• **What to produce**
A verbatim transcription of the listing below is required, without its pictures.

• **Collected material**
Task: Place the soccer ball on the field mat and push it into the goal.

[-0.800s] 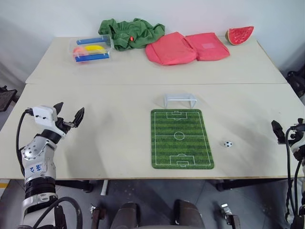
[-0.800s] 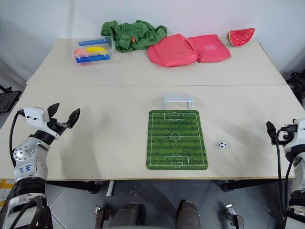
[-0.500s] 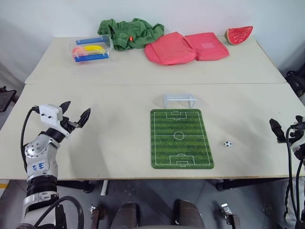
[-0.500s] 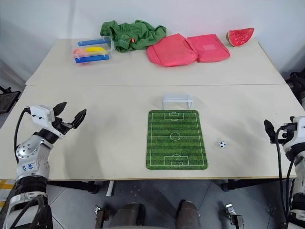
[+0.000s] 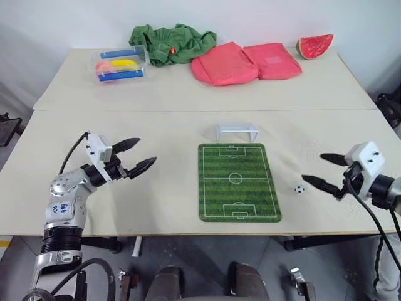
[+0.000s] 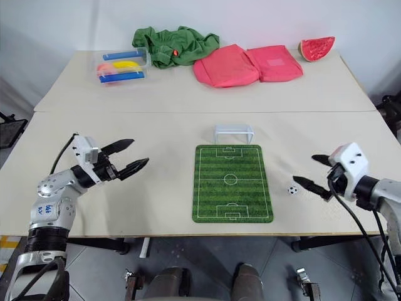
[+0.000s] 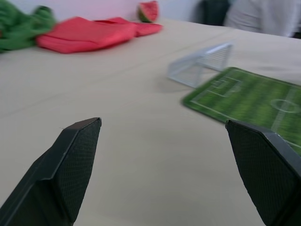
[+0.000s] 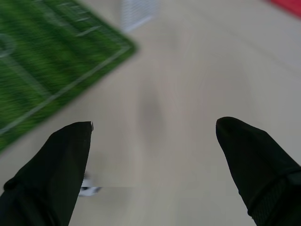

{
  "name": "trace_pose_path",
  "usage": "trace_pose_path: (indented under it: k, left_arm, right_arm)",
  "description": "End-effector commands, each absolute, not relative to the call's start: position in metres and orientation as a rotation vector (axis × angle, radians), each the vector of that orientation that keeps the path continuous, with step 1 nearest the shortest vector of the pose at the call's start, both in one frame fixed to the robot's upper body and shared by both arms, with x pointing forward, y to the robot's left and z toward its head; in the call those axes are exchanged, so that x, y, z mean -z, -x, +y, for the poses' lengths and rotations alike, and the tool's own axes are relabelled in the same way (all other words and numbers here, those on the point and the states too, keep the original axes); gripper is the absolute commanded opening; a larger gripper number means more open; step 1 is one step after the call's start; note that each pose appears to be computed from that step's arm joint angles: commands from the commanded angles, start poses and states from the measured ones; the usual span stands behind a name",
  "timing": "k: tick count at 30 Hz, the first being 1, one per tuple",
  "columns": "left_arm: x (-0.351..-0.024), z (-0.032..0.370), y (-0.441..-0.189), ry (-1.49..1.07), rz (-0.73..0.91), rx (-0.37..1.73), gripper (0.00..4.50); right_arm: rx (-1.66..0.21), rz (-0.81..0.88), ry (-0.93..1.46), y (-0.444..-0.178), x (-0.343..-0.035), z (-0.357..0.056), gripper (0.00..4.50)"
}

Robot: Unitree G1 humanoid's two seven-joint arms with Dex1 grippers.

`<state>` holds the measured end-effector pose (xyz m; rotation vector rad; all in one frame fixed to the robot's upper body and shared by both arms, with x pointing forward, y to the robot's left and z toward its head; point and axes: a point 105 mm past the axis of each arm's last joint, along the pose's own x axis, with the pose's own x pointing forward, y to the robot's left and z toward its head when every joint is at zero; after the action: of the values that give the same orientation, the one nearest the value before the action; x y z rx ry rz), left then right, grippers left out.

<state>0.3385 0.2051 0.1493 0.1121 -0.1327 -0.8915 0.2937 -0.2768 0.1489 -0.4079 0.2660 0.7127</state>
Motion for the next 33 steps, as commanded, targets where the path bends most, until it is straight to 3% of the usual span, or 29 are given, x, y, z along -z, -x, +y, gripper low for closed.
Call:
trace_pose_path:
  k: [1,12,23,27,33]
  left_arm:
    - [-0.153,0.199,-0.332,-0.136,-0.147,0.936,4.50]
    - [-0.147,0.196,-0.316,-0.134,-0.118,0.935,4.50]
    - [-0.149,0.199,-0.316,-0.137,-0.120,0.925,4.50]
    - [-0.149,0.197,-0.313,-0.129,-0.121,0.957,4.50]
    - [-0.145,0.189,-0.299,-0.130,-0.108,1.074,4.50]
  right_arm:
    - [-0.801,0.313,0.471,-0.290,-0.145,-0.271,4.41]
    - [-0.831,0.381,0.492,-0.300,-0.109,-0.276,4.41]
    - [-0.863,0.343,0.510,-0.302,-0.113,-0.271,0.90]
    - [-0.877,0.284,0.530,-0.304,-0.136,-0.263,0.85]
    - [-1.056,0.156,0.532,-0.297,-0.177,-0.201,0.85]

• **Response**
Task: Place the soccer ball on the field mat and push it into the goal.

[-0.800s] 
[-0.800s] 
[-0.500s] 
[-0.500s] 
[+0.000s] 
[+0.000s] 
[+0.000s] 
[+0.000s] 

{
  "name": "trace_pose_path",
  "usage": "trace_pose_path: (indented under it: k, left_arm, right_arm)",
  "description": "End-effector commands, each absolute, not relative to the call's start: position in metres and orientation as a rotation vector (axis × angle, radians), each the vector of that orientation that keeps the path continuous, with step 1 nearest the shortest vector of the pose at the call's start, both in one frame fixed to the robot's upper body and shared by both arms, with x pointing forward, y to the robot's left and z toward its head; in the call those axes are exchanged, so that x, y, z mean -z, -x, +y, for the poses' lengths and rotations alike, and the tool's own axes are relabelled in the same way (all other words and numbers here, those on the point and the states too, keep the original axes); gripper is the absolute commanded opening; a larger gripper number means more open; step 1 is one step after the call's start; note that each pose appears to be computed from that step's arm joint angles: commands from the commanded angles, start poses and states from the measured ones; the usual span stands behind a name",
  "timing": "k: tick count at 30 Hz, the first being 1, one per tuple",
  "columns": "left_arm: x (-0.351..-0.024), z (-0.032..0.370), y (-0.441..-0.189), ry (-1.49..1.07), rz (-0.73..0.91), rx (-0.37..1.73), gripper (0.00..4.50); right_arm: rx (-1.66..0.21), rz (-0.81..0.88), ry (-0.93..1.46), y (-0.444..-0.178), x (-0.343..-0.035), z (-0.357..0.056), gripper (0.00..4.50)"
}

Robot: Unitree G1 humanoid's two seven-joint arms with Dex1 grippers.

`<state>` holds the measured end-effector pose (xyz m; rotation vector rad; all in one frame fixed to the robot's upper body and shared by both arms, with x pointing forward, y to the robot's left and z toward its head; point and axes: a point 105 mm past the axis of each arm's last joint, along the pose's own x axis, with the pose's own x pointing forward, y to the robot's left and z toward its head when every joint is at zero; after the action: of the values that give the same orientation, the one nearest the value before the action; x y z rx ry rz), left then right, grippers left out.

<state>0.3385 0.2051 0.1493 0.1121 -0.1327 -0.8915 0.2937 -0.2768 0.1489 -0.4079 0.2660 0.7127</state>
Motion for the next 33 steps, as commanded, targets where the path bends most, until it is straight to 3% of the usual span, or 29 are given, x, y, z along -z, -x, +y, gripper low for closed.
Call:
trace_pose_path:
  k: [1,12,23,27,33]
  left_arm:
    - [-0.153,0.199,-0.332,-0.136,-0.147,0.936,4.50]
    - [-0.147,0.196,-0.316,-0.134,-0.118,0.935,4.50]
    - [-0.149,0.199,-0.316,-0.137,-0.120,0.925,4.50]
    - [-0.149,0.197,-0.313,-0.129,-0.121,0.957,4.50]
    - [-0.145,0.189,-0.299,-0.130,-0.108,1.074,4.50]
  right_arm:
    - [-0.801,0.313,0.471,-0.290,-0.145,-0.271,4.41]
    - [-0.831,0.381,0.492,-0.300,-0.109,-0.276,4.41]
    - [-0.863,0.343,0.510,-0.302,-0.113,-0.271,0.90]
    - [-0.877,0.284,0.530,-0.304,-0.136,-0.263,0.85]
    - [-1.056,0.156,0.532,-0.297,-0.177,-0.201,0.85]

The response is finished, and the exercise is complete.